Contents
What is the apex redirectrule rule in PMD?
Checks against redirects to user-controlled locations. This prevents attackers from redirecting users to phishing sites. This rule is defined by the following Java class: net.sourceforge.pmd.lang.apex.rule.security.ApexOpenRedirectRule
Do you need to validate CRUD permission before using APEX?
The spirit of the requirement is to honor the access control configuration choices that org admins make within ISV application offerings. If an admin explicitly restricts access control for sharing/CRUD/FLS then ISV offerings should respect that.
What does the rule validate in PMD source code analyzer?

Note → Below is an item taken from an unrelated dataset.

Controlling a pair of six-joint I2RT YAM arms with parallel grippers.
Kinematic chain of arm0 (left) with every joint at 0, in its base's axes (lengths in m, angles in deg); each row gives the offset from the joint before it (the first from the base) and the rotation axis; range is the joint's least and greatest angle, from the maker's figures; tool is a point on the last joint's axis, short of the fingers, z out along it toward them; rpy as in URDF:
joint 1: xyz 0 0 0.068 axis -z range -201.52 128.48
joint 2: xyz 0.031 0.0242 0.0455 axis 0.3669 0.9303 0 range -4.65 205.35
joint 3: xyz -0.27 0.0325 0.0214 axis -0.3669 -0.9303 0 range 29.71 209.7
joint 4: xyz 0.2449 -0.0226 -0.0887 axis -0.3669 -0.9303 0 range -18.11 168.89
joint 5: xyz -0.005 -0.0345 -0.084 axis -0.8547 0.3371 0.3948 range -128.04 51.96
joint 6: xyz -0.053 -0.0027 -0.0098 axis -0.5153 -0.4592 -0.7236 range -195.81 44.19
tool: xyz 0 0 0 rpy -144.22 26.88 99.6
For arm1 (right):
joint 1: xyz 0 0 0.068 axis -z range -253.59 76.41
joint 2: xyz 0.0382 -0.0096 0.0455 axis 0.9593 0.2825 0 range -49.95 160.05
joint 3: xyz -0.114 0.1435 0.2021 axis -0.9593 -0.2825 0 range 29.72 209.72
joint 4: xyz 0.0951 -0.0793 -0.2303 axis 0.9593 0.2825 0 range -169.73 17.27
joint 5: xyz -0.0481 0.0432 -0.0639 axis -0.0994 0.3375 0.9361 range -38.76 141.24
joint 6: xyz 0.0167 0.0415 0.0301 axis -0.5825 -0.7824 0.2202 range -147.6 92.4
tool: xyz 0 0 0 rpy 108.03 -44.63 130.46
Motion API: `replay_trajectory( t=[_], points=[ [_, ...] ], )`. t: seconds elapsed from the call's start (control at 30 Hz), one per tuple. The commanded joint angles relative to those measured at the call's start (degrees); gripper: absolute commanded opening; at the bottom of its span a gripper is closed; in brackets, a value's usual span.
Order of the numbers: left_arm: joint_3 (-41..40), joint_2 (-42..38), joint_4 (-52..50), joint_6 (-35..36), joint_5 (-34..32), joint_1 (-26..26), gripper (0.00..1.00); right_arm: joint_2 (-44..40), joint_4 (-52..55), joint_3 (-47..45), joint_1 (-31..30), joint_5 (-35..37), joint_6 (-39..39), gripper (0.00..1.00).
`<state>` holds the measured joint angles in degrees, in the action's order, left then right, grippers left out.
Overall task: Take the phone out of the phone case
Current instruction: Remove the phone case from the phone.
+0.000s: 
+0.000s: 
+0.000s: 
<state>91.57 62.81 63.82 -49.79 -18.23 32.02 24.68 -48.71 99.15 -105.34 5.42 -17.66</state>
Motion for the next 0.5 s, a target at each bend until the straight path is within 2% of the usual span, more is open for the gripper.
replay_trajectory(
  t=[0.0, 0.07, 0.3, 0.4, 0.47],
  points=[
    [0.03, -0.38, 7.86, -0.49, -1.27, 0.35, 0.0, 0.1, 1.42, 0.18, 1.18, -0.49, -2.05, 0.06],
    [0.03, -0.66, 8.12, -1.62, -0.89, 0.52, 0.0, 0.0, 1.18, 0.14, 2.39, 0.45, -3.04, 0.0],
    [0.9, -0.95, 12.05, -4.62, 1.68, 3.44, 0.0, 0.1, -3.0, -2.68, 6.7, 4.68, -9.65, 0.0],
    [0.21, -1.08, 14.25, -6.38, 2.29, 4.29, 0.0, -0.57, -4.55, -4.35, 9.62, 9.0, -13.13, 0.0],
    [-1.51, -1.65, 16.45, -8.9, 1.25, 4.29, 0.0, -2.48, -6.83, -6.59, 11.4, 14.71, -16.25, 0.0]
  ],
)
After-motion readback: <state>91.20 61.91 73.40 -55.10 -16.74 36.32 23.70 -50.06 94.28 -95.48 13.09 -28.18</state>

The rule validates you are checking for access permissions before a SOQL/SOSL/DML operation. Since Apex runs in system mode not having proper permissions checks results in escalation of privilege and may produce runtime errors. This check forces you to handle such scenarios.
Can you remove a rule from the VS Code PMD ruleset?
Theoretically, you should be able to remove this rule from the VS Code PMD ruleset (or build a custom ruleset xml which doesn’t include it), if you don’t want to be warned about a concern that may not apply to your application’s situation. Looks like the VS Code PMD plugin allows for a custom ruleset.
Are there any side effects to using DML in apex?
ApexCSRF: Having DML operations in Apex class constructor or initializers can have unexpected side effects:… AvoidDirectAccessTriggerMap: Avoid directly accessing Trigger.old and Trigger.new as it can lead to a bug. Triggers should be …
Rules that are related to code documentation. ApexDoc: This rule validates that: ApexDoc comments are present for classes, methods, and properties th… Rules to detect constructs that are either broken, extremely confusing or prone to runtime errors.